### [Task objective]
Only the pictures are to be dropped, and the rest of the data should be copied exactly.

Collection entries

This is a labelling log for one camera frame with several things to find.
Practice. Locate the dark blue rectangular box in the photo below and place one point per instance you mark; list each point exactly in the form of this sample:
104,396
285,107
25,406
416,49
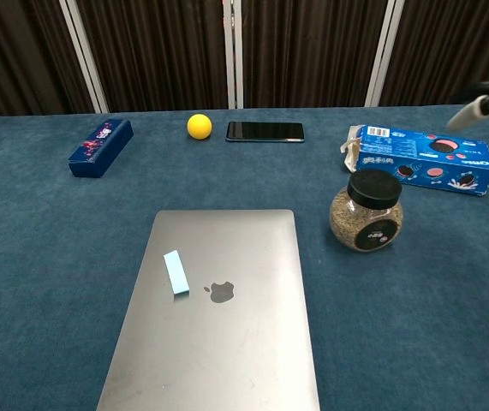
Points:
98,150

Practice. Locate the dark brown curtain panel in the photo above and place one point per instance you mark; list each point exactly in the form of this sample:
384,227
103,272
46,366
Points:
158,51
17,55
308,51
441,43

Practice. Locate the silver laptop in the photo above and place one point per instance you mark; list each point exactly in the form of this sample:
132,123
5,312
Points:
227,342

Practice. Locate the yellow ball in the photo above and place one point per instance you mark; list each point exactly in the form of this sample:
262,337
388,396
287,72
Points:
199,126

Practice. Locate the light blue eraser strip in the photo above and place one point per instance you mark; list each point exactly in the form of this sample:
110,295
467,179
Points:
176,274

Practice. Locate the black smartphone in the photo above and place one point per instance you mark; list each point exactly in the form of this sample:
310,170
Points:
265,131

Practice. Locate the blue Oreo cookie box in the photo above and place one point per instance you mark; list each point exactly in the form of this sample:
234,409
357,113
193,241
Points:
424,158

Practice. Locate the glass jar with black lid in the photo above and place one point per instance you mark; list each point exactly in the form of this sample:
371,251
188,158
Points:
366,218

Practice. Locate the white partition frame post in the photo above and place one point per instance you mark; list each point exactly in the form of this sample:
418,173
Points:
85,60
381,55
233,55

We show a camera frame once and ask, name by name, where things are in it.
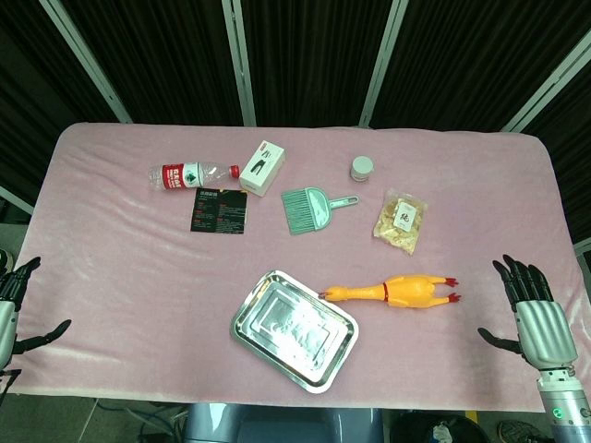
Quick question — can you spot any yellow rubber chicken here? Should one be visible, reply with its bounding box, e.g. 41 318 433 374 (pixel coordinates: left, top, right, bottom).
318 272 463 309

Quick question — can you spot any clear snack bag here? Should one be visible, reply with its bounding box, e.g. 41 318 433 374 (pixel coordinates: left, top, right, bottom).
371 186 428 255

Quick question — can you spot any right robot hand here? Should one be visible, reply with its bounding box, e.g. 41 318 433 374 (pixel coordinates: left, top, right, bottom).
477 254 579 370

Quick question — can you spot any small white jar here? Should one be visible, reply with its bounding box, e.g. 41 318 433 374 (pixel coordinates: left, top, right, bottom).
349 156 375 183

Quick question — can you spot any black floor bag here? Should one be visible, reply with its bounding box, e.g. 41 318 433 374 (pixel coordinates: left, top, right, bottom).
391 412 482 443

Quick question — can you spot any white cardboard box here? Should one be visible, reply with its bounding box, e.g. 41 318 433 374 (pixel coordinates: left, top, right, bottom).
238 139 286 198

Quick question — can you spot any black pleated curtain panel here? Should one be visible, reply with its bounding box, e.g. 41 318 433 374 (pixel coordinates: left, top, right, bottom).
519 78 591 245
0 0 115 204
62 0 246 126
242 0 393 128
371 0 591 130

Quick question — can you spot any clear bottle red label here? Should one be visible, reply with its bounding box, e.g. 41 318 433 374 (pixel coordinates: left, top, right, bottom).
147 161 241 193

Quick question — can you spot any loose floor cable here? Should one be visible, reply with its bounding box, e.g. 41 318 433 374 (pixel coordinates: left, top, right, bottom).
96 399 187 443

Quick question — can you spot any black printed card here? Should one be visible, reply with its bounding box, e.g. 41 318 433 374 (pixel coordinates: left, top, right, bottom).
189 186 249 235

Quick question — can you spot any teal plastic hand brush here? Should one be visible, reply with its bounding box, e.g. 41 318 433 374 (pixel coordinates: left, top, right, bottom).
280 186 360 236

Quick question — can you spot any pink table cloth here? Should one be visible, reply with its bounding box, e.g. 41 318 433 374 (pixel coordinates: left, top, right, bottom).
0 122 591 413

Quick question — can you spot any dark sneaker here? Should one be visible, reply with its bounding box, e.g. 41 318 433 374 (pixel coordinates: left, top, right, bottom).
497 420 542 443

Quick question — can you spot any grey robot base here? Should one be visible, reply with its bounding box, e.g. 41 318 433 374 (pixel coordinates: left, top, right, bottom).
184 401 384 443

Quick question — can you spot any short white frame bar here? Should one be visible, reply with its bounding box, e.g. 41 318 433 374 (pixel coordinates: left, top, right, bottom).
0 186 34 216

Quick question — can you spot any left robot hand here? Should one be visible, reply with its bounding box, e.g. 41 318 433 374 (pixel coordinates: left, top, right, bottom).
0 256 73 370

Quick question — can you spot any silver metal tray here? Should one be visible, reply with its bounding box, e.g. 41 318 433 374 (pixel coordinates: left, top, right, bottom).
229 269 360 394

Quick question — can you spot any white metal partition post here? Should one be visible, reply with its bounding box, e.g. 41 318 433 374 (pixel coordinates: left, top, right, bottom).
502 31 591 133
221 0 258 126
358 0 410 128
39 0 133 124

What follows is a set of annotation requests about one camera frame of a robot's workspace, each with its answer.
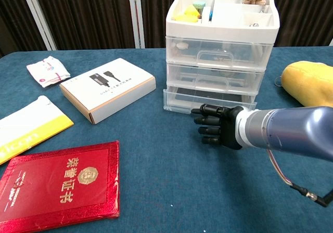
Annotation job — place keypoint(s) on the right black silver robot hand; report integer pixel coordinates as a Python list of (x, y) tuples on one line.
[(229, 127)]

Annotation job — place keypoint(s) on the clear plastic drawer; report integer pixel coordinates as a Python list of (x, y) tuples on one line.
[(234, 78), (234, 52), (182, 101)]

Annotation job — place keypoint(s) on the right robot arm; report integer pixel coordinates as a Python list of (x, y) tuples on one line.
[(291, 127)]

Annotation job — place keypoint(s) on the white drawer organizer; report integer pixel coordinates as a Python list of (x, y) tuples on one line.
[(221, 28)]

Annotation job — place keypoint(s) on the white and yellow box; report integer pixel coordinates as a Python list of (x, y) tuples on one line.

### [Answer box]
This is a labelling log for one camera frame with several things to find.
Practice. Locate the dark blue rectangular box in the photo below and place one point per instance you mark; list each point exactly in the form of this sample:
104,396
285,107
25,406
416,49
Points:
98,150

Practice. Locate the dark brown curtain panel in the photo above and place one point per instance you mark; list each point exactly in the form of this sample:
384,227
103,272
46,366
Points:
158,51
17,55
308,51
441,43

Practice. Locate the silver laptop in the photo above and place one point per instance you mark; list each point exactly in the form of this sample:
132,123
5,312
Points:
227,342

Practice. Locate the yellow ball in the photo above and place one point per instance you mark; list each point exactly in the form of this sample:
262,337
388,396
287,72
Points:
199,126

Practice. Locate the light blue eraser strip in the photo above and place one point per instance you mark; list each point exactly in the form of this sample:
110,295
467,179
Points:
176,274

Practice. Locate the black smartphone in the photo above and place one point per instance you mark; list each point exactly in the form of this sample:
310,170
Points:
265,131

Practice. Locate the blue Oreo cookie box in the photo above and place one point per instance you mark; list each point exactly in the form of this sample:
234,409
357,113
193,241
Points:
424,158

Practice. Locate the glass jar with black lid in the photo above and place one point per instance you mark; list each point exactly in the form of this sample:
371,251
188,158
Points:
366,218

Practice. Locate the white partition frame post in the photo above and place one point per instance you mark; list each point exactly in the form of this sample:
418,173
Points:
85,60
381,55
233,55

We show a camera frame once and ask, name by name, where things are in it.
Quick question — can you spot any yellow rubber chicken here? Should one be visible, reply with its bounding box, e.g. 41 318 433 374 (pixel coordinates: left, top, right, bottom).
318 272 463 309

Quick question — can you spot any clear snack bag here? Should one be visible, reply with its bounding box, e.g. 41 318 433 374 (pixel coordinates: left, top, right, bottom).
371 186 428 255

Quick question — can you spot any right robot hand here? Should one be visible, reply with its bounding box, e.g. 41 318 433 374 (pixel coordinates: left, top, right, bottom).
477 254 579 370

Quick question — can you spot any small white jar here? Should one be visible, reply with its bounding box, e.g. 41 318 433 374 (pixel coordinates: left, top, right, bottom).
349 156 375 183

Quick question — can you spot any black floor bag here? Should one be visible, reply with its bounding box, e.g. 41 318 433 374 (pixel coordinates: left, top, right, bottom).
391 412 482 443

Quick question — can you spot any white cardboard box here? Should one be visible, reply with its bounding box, e.g. 41 318 433 374 (pixel coordinates: left, top, right, bottom).
238 139 286 198

Quick question — can you spot any black pleated curtain panel here? Should one be visible, reply with its bounding box, e.g. 41 318 433 374 (pixel coordinates: left, top, right, bottom).
519 78 591 245
0 0 115 204
62 0 246 126
242 0 393 128
371 0 591 130

Quick question — can you spot any clear bottle red label here? Should one be visible, reply with its bounding box, e.g. 41 318 433 374 (pixel coordinates: left, top, right, bottom).
147 161 241 193

Quick question — can you spot any loose floor cable here? Should one be visible, reply with its bounding box, e.g. 41 318 433 374 (pixel coordinates: left, top, right, bottom).
96 399 187 443

Quick question — can you spot any black printed card here? Should one be visible, reply with its bounding box, e.g. 41 318 433 374 (pixel coordinates: left, top, right, bottom).
189 186 249 235

Quick question — can you spot any teal plastic hand brush here? Should one be visible, reply with its bounding box, e.g. 41 318 433 374 (pixel coordinates: left, top, right, bottom).
280 186 360 236

Quick question — can you spot any pink table cloth here? Should one be visible, reply with its bounding box, e.g. 41 318 433 374 (pixel coordinates: left, top, right, bottom).
0 122 591 413

Quick question — can you spot any dark sneaker here? Should one be visible, reply with its bounding box, e.g. 41 318 433 374 (pixel coordinates: left, top, right, bottom).
497 420 542 443

Quick question — can you spot any grey robot base here? Should one be visible, reply with its bounding box, e.g. 41 318 433 374 (pixel coordinates: left, top, right, bottom).
184 401 384 443

Quick question — can you spot any short white frame bar here? Should one be visible, reply with its bounding box, e.g. 41 318 433 374 (pixel coordinates: left, top, right, bottom).
0 186 34 216

Quick question — can you spot any left robot hand here? Should one be visible, reply with its bounding box, e.g. 41 318 433 374 (pixel coordinates: left, top, right, bottom).
0 256 73 370

Quick question — can you spot any silver metal tray here? Should one be visible, reply with its bounding box, e.g. 41 318 433 374 (pixel coordinates: left, top, right, bottom).
229 269 360 394

Quick question — can you spot any white metal partition post here? Should one be visible, reply with its bounding box, e.g. 41 318 433 374 (pixel coordinates: left, top, right, bottom).
502 31 591 133
221 0 258 126
358 0 410 128
39 0 133 124

What follows is a set of annotation requests about one camera frame of a robot's workspace, each with its answer.
Annotation job — place keypoint(s) on the right black silver robot hand; report integer pixel coordinates as a Python list of (x, y) tuples on one line.
[(229, 127)]

Annotation job — place keypoint(s) on the clear plastic drawer; report integer pixel coordinates as a Python list of (x, y) tuples on one line.
[(234, 78), (234, 52), (182, 101)]

Annotation job — place keypoint(s) on the right robot arm; report integer pixel coordinates as a Python list of (x, y) tuples on one line.
[(291, 127)]

Annotation job — place keypoint(s) on the white drawer organizer; report integer pixel coordinates as a Python list of (x, y) tuples on one line.
[(221, 28)]

Annotation job — place keypoint(s) on the white and yellow box; report integer pixel coordinates as a Python list of (x, y) tuples on one line.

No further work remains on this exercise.